Exercise description - Would you print the material exactly, starting at its first line and ending at the line holding "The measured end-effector"?

Data section -
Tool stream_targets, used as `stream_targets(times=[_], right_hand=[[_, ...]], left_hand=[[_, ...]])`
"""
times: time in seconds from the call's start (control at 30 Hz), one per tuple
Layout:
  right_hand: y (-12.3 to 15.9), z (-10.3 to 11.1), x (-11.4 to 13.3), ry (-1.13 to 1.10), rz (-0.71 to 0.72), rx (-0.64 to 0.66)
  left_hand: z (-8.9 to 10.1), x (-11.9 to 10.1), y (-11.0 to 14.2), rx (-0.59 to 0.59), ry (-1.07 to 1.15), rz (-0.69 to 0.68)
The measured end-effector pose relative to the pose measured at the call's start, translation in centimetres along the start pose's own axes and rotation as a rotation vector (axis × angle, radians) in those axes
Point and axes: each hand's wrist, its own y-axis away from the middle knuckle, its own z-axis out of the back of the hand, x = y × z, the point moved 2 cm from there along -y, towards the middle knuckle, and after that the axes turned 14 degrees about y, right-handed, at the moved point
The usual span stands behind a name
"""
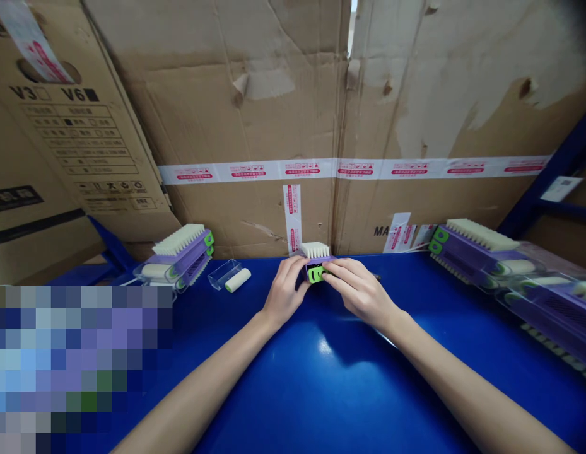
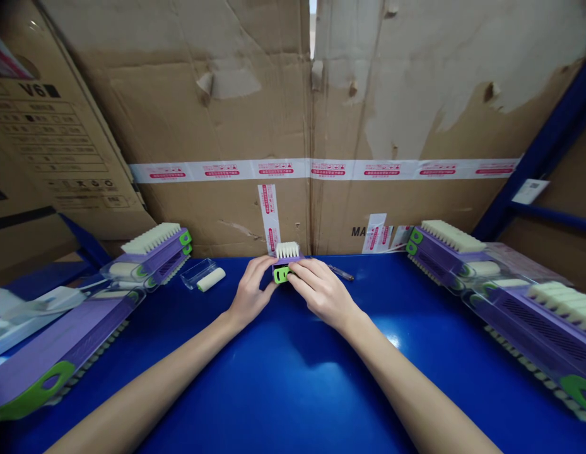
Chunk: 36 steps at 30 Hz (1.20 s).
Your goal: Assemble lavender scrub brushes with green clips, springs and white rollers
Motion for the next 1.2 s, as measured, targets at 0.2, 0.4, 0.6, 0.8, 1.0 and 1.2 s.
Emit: stream_targets(times=[0.2,0.4,0.6,0.8,1.0,1.2], right_hand=[[0.5,-0.4,0.2,0.109,0.037,0.022],[0.6,-0.8,0.6,0.147,0.005,0.052],[0.1,-0.9,1.0,0.251,-0.045,0.094],[0.2,-0.8,1.0,0.3,-0.05,0.134],[0.3,-0.8,1.4,0.265,-0.043,0.137],[0.1,-1.3,1.8,0.259,-0.164,0.252]], left_hand=[[-0.1,0.1,0.1,0.006,0.005,0.004],[0.0,0.1,0.0,-0.009,0.004,0.016],[0.0,-0.2,-0.1,-0.023,-0.005,0.032],[-0.1,-0.3,-0.2,-0.014,0.003,-0.003],[0.0,-0.3,-0.3,0.0,0.005,0.01],[0.0,-0.2,-0.1,0.006,0.01,-0.008]])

Completed task -
Tool stream_targets, used as `stream_targets(times=[_], right_hand=[[_, ...]], left_hand=[[_, ...]])`
"""
times: time in seconds from the call's start (control at 30 Hz), one per tuple
Layout:
  right_hand: y (-12.3 to 15.9), z (-10.3 to 11.1), x (-11.4 to 13.3), ry (-1.13 to 1.10), rz (-0.71 to 0.72), rx (-0.64 to 0.66)
  left_hand: z (-8.9 to 10.1), x (-11.9 to 10.1), y (-11.0 to 14.2), rx (-0.59 to 0.59), ry (-1.07 to 1.15), rz (-0.69 to 0.68)
The measured end-effector pose relative to the pose measured at the call's start, translation in centimetres along the start pose's own axes and rotation as a rotation vector (axis × angle, radians) in those axes

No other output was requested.